The output format is explained below. The following options are to restrict the sequence to be found. We can type them between the first parameter and the second parameter. Of course the option can be nothing.
-l,-u [num]: enumerate sequences with size at least/most [num]
-U [num]: enumerate sequences with frequency at most [num]
-w [filename]: read weights of records from the file; the frequency
of itemset will be the sum of weights of the transactions which
include the itemset.
-K [num]: output the frequency of [num]-th largest frequent(closed/maximal)
sequences. Notice that it outputs only the frequency, thus no
sequence will be output
-S [num]:stop after outputting [num] solutions
-, [char]: give the separator of the numbers in the output
the numbers in the output file are separated by the given
character [char].
-Q [filename]: replace the output numbers
according to the permutation table written in the file of
[filename], replace the numbers in the output. The numbers in the
file can be separated by any non-numeric character such as newline
character.
-g [num]: restrict gap length of each consecutive items by [num]; gap is
the number of items between two embedded items, and this option limits
the gap length.
-G [num]: restrict window size of each consecutive items by [num]; window
size is the limit of the length of embedding.
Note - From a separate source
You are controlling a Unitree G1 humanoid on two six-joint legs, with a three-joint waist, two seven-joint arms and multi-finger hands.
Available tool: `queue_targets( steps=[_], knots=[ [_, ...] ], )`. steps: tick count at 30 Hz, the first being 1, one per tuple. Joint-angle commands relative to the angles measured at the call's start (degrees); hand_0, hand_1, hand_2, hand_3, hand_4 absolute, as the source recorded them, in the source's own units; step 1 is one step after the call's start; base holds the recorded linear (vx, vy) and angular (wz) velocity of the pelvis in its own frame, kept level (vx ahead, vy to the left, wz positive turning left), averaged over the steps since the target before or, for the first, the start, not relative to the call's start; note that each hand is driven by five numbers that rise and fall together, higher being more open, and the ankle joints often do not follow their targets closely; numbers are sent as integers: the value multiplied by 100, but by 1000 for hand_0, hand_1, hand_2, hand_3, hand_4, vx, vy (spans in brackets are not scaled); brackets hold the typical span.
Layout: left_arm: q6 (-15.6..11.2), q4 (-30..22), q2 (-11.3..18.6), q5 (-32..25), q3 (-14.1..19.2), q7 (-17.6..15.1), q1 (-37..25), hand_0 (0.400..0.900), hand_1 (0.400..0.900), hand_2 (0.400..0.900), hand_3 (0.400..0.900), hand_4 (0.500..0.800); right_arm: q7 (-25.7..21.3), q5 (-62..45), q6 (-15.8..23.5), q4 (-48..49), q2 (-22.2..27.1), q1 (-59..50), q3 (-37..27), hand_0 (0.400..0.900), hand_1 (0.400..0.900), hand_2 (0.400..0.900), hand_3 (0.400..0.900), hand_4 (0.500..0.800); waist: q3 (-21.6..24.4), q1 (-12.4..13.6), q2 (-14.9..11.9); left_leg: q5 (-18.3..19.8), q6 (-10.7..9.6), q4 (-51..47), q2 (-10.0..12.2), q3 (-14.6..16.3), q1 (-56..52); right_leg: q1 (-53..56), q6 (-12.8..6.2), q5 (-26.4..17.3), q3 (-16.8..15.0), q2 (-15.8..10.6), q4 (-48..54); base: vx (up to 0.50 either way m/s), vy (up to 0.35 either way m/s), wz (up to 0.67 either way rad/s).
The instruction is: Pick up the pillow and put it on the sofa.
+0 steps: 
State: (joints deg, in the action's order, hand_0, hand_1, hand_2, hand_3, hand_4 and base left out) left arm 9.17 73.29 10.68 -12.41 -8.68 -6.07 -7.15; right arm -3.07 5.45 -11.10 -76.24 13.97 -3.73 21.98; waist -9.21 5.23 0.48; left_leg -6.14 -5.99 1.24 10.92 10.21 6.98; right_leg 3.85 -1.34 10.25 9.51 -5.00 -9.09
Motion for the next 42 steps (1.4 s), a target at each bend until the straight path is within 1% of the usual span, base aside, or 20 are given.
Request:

-f,-F [ratio]: let p be the product of (frequency of i)/(#sequences in
the database) for all item i in the sequence. By this option, a
sequence will be output only when its frequency is no greater/no less
than [ratio] times p \times #sequences in the database.
-i [num]: find association rule for item [num]; output all rules of the form
{1,3,5} => [num]. The criteria to output a rule can be given by other
options.
-a,-A [ratio]: find association rules of confidence at least [ratio]; an
association rule of {1,3,5} => 2 will be output if the frequency of
{1,3,5,2} is no less/no more than the frequency of {1,3,5} times [ratio].
-r,-R [ratio]: find association rules of relational confidence at least
[ratio]; an association rule of (1,3,5) => 2 will be output if the
frequency of (1,3,5,2) is no less/no more than the frequency of (1,3,5)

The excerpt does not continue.